GENEVA (Reuters) - The United States has asked the World Trade Organization to let it impose sanctions on Indonesia after winning a trade dispute that it said cost U.S. business up to $350 million in 2017, a U.S. filing published by the WTO showed on Monday.
The United States and New Zealand both won WTO rulings last year against Indonesian import restrictions on food, plants and animal products, including apples, grapes, potatoes, onions, flowers, juice, dried fruit, cattle, chicken and beef.
Indonesia also lost an appeal.
The latest U.S. filing said Indonesia had not complied with the ruling, so Washington was seeking annual sanctions to compensate for the damage done to U.S. interests.
“Based on a preliminary analysis of available data for certain products, this level is provisionally estimated at up to approximately $350 million for 2017,” it said.
“The United States will update this figure annually, as Indonesia’s economy continues to expand.

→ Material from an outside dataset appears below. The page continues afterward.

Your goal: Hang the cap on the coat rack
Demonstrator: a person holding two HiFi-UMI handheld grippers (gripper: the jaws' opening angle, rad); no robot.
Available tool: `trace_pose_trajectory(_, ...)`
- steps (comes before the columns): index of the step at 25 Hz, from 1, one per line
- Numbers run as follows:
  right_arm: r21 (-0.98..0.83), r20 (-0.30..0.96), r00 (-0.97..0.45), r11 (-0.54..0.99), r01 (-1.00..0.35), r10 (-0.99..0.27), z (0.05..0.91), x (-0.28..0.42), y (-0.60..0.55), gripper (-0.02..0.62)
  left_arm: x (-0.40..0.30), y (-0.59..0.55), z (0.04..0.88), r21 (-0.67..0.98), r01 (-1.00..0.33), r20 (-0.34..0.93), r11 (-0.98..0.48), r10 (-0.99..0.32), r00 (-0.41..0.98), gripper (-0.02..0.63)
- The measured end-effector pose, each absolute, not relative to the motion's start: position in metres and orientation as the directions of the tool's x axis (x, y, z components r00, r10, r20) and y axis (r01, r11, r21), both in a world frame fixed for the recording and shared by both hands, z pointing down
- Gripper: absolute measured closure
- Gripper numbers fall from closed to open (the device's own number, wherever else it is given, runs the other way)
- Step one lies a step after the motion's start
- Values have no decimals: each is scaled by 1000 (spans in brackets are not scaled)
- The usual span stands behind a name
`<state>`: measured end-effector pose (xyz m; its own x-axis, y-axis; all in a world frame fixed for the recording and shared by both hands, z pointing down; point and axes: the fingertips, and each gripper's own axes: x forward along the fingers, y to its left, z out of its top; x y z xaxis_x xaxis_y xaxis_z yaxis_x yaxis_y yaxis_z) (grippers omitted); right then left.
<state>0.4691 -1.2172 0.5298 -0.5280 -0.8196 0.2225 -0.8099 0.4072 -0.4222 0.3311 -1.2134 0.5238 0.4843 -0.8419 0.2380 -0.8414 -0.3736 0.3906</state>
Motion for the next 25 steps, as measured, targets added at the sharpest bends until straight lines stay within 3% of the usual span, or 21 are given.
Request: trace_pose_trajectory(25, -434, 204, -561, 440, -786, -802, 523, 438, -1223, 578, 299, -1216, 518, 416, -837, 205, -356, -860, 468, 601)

Indonesia is still studying the U.S. move to seek sanctions, said Oke Nurwan, trade ministry’s director general of foreign trade, adding that authorities believe Jakarta had complied with the WTO panel decision. He said rules on Indonesian food imports had already been revised.
The process of seeking compensation often take years, and Indonesia is likely to contest the size of any potential sanctions.
There was no immediate sign of a similar sanctions request from New Zealand, which said last year Indonesia’s restrictions were estimated to have cost New Zealand beef sector up to NZ$1 billion. ($673 million)
Indonesia has been lobbying senior U.S. officials to keep the Southeast Asian nation on a list of countries that receive special trade terms under the Generalized System of Preferences, a facility that gives reduced tariffs to about $2 billion of Indonesian exports.
The U.S. Trade Representative’s Office in April said it was reviewing Indonesia’s eligibility for GSP in light of Jakarta’s imposition of a wide array of trade and investment barriers that create serious negative effects on U.S. commerce.
Indonesia’s trade minister Enggartiasto Lukita in July said he will advise Washington that Indonesia will remove trade barriers for U.S. apples following a WTO ruling as part of lobbying for GSP.
Indonesia scrapped a quota system for beef imports in 2016.